After a minute or so of waiting to see if the trembling Nazi is going to say anything else, I attempt to actually concentrate on the mass of text inches away from my nose. Admittedly, it's obnoxious to keep it standing up, but one, it reduces neck strain, and two, I'd rather be unable to make eye contact with Schnitzel over there.

Without warning there's a high-pitched screeching in the room. Everybody instantly gets up, leaving their books and their papers on the tables to file out for the fire drill. The librarian is pushing everybody to the side in an attempt to form a neat line, but most students escape her and run out the door to find their friends. I too am trying to run out when I see Schnitzel looking left and right anxiously. I hesitate, standing there in the middle of the library as he tries to follow everyone else all panicked and lost. It's probably that the incredible noise of the bell is making his ears bleed. He's going to have to get used to it.

"Come on," I sigh, grabbing his wrist. Curse my pitying nature.
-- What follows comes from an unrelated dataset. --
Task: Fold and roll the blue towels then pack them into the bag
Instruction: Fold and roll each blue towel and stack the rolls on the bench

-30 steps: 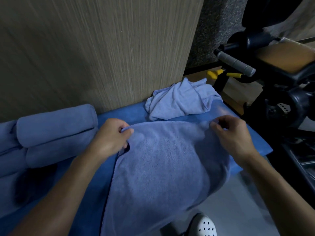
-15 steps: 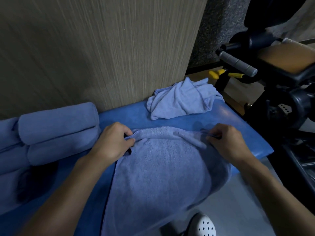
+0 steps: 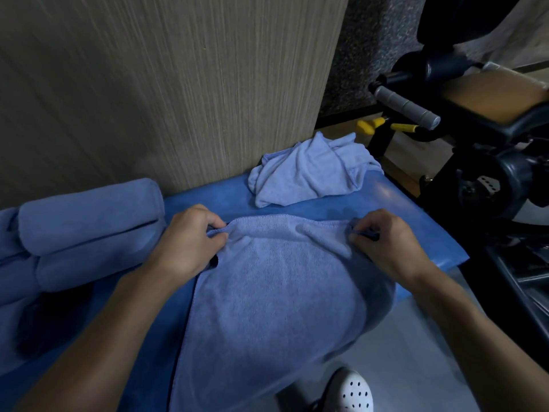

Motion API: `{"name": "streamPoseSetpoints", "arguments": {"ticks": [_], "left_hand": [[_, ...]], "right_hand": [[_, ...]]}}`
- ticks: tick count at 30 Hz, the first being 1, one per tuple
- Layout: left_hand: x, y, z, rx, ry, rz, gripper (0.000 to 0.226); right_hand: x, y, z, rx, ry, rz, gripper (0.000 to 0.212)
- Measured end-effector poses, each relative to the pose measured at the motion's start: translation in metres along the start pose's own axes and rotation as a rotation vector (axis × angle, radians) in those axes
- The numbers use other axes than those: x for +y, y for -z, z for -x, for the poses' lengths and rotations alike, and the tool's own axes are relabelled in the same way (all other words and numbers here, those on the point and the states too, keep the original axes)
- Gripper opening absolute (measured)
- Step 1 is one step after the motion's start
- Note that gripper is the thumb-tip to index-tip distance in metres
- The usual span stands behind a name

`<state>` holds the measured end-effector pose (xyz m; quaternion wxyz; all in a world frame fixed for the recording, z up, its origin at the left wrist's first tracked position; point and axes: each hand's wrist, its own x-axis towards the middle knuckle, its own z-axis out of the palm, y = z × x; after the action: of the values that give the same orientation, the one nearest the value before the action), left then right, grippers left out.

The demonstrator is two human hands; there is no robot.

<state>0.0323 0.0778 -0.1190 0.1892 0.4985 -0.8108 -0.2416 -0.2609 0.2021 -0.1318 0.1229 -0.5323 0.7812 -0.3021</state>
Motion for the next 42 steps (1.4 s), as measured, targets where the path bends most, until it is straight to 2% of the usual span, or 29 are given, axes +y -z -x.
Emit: {"name": "streamPoseSetpoints", "arguments": {"ticks": [3,5,7,10,15,22,30,33,42], "left_hand": [[0.003,0.006,0.000,0.018,0.024,0.073,0.016],[0.008,0.013,0.001,0.007,0.031,0.108,0.020],[0.013,0.022,0.002,-0.018,0.040,0.150,0.019],[0.022,0.034,0.011,-0.040,0.036,0.209,0.012],[0.042,0.056,0.034,0.020,-0.030,0.230,0.014],[0.080,0.126,0.068,0.048,-0.112,0.320,0.023],[0.145,0.214,0.128,0.127,-0.162,0.337,0.004],[0.160,0.235,0.148,0.142,-0.198,0.273,0.009],[0.193,0.257,0.162,0.040,-0.249,0.266,0.018]], "right_hand": [[-0.001,0.004,0.000,0.059,-0.046,-0.079,0.025],[0.001,0.007,0.000,0.062,-0.090,-0.120,0.019],[0.000,0.013,0.002,0.073,-0.121,-0.162,0.012],[-0.004,0.025,0.012,0.071,-0.153,-0.286,0.013],[-0.016,0.058,0.049,0.126,-0.205,-0.506,0.011],[-0.067,0.139,0.088,0.174,-0.099,-0.496,0.016],[-0.125,0.222,0.127,0.330,0.001,-0.587,0.012],[-0.141,0.245,0.144,0.348,0.033,-0.609,0.011],[-0.143,0.286,0.171,0.334,0.062,-0.643,0.010]]}}
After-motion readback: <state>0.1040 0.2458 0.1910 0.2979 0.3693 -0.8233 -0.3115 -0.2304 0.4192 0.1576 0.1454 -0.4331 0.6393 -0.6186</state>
He raises his eyebrows, probably because I put so much effort into trying to ignore him earlier. But I don't care. We head out with the rest of the group and I let go of his wrist.

So he latches himself onto mine instead. I'm probably the only person he knows. How cute.

All the students wander around trying to find their class's group. Schnitzel and I find a small huddle of kids from the library and stay there while we wait for the damned ringing to stop.

Oh. How nice.

It's 10:06 and raining.

When I turn around and bump into Schnitzel, he looks up at me with his blue Nazi eyes, the raindrops dripping down his face like fat tears of irrepressible gratitude.

And not for nothing, but Schnitzel looks pretty good wet.